Paul L. Caron

Monday, September 28, 2015

Mehrotra & Thorndike Present New Deal Legislation & 20th Century Progressive Taxation Today at Loyola-L.A.

TMAjay Mehrotra (Indiana) & Joseph Thorndike (Tax Analysts) present New Deal Legislation and the Long 20th Century of Progressive Taxation at Loyola-L.A. today as part of its Tax Policy Colloquium Series:

Fiscal policy plays only a minor role in the concept of a New Deal “order” as developed by Steve Fraser and Gary Gerstle. But their essay collection grows out of a broader historiography that minimizes the substantive importance of New Deal taxation, treating the issue as a vehicle for symbolic politics rather than substantive reform. In fact, taxes were a crucial element of the New Deal order — and one of its most powerful and durable legacies.
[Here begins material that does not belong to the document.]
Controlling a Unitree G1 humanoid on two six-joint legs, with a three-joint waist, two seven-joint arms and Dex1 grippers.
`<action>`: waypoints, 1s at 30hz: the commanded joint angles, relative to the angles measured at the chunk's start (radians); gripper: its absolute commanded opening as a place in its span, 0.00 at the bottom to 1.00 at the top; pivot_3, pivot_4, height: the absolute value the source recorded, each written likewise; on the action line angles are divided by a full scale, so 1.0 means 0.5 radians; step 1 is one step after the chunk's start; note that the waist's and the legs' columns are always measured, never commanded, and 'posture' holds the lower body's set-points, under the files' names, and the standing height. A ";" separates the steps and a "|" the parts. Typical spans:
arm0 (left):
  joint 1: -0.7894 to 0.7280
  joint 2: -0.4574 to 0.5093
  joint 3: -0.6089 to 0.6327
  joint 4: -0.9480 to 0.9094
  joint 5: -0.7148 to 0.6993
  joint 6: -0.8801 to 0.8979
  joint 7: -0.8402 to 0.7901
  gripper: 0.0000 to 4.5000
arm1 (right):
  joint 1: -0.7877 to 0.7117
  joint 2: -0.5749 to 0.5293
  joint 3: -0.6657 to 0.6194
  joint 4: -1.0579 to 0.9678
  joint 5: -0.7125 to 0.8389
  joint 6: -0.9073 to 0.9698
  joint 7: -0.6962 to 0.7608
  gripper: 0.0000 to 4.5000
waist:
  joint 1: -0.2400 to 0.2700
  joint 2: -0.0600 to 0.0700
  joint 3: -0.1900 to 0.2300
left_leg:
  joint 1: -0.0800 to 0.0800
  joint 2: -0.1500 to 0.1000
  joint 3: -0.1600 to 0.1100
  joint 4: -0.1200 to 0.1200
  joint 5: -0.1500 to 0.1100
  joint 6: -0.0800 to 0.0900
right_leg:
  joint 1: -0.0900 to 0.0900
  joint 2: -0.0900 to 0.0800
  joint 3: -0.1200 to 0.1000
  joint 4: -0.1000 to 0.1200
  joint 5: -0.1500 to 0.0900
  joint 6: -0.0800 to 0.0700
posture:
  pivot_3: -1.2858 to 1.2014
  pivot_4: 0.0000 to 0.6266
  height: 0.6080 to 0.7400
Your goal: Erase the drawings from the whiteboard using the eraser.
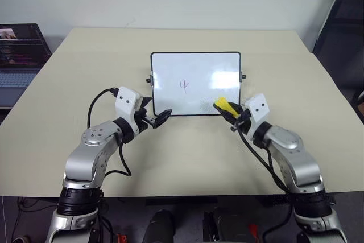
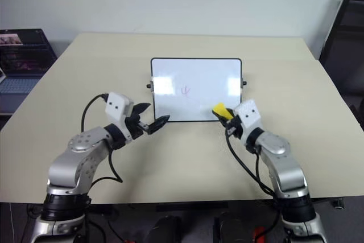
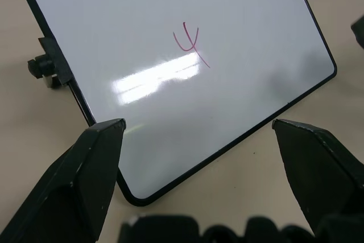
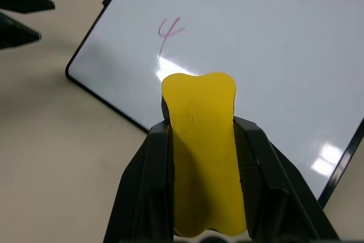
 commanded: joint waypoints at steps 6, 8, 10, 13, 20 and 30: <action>-0.085 0.017 0.019 0.017 0.047 -0.029 0.061 1.00 | -0.509 0.048 0.182 0.478 -0.257 -0.263 -0.099 0.24 | 0.003 0.000 0.000 | -0.001 -0.001 0.001 0.000 0.000 0.000 | 0.000 0.000 -0.001 -0.001 0.005 -0.009 | 0.52 0.24 1.00; -0.107 0.024 0.009 0.042 0.070 -0.033 0.069 1.00 | -0.724 0.091 0.262 0.700 -0.312 -0.318 -0.059 0.24 | -0.001 0.000 0.000 | -0.001 0.000 0.002 0.000 0.000 0.000 | -0.001 0.000 -0.001 0.000 0.005 -0.009 | 0.52 0.24 1.00; -0.125 0.024 -0.003 0.060 0.087 -0.043 0.066 1.00 | -0.882 0.130 0.318 0.890 -0.346 -0.386 -0.020 0.24 | -0.010 0.000 0.000 | -0.001 0.000 0.002 -0.001 0.000 0.000 | -0.002 0.000 -0.001 0.000 0.006 -0.010 | 0.52 0.24 1.00; -0.142 0.025 -0.021 0.083 0.107 -0.062 0.052 1.00 | -1.043 0.187 0.366 1.141 -0.396 -0.502 -0.007 0.24 | -0.008 0.000 0.000 | -0.002 0.000 0.001 -0.001 0.000 0.000 | -0.002 0.000 -0.003 0.000 0.006 -0.010 | 0.52 0.24 1.00; -0.133 0.040 -0.024 0.117 0.115 -0.089 -0.010 1.00 | -1.321 0.294 0.464 1.698 -0.522 -0.685 0.034 0.24 | -0.004 0.000 0.000 | -0.003 -0.001 -0.001 0.000 0.000 0.000 | -0.002 -0.003 -0.003 -0.001 0.006 -0.010 | 0.52 0.24 1.00; -0.120 0.084 -0.027 0.193 0.148 -0.144 -0.092 1.00 | -1.473 0.321 0.535 2.131 -0.666 -0.837 0.051 0.24 | -0.009 0.000 0.000 | -0.003 0.000 -0.003 0.000 0.000 0.000 | -0.002 -0.002 -0.004 0.002 0.006 -0.011 | 0.52 0.24 1.00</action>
This paper will explore the tax elements of the New Deal order, rooting them in a much older tradition of fiscal reform. We argue that Roosevelt-era policies were part of a long tax regime stretching from the late 19th century to the early 1980s. Defined by a commitment to progressive taxation in general and the income tax in particular, this regime survived the conservative ascendancies of the 1920s and 1950s. Indeed, both were periods of consolidation rather than challenge for the progressive regime.

Drawing on the authors’ respective studies of World War I and World War II, the paper acknowledges the importance of exogenous crises in shaping the development of fiscal policy. But the paper also emphasizes the importance of less exigent factors, including both ideas and institutions. The intellectual element was especially powerful, posing a challenge to the prevailing power structures of American capitalism, including individual property rights and corporate governance. New Left historians like Robert Stanley and Mark Leff have treated progressive taxation as principally symbolic – and supportive of the economic status quo. But the paper argues that it is hard to reconcile that view with the bitter opposition of the business community and conservative political leaders. Indeed, an appreciation of the disruptive power of progressive ideas helps explain why taxes have loomed so large in the political debates of the last century.

Elliot Brownlee (UC-Santa Barbara) is the commentator.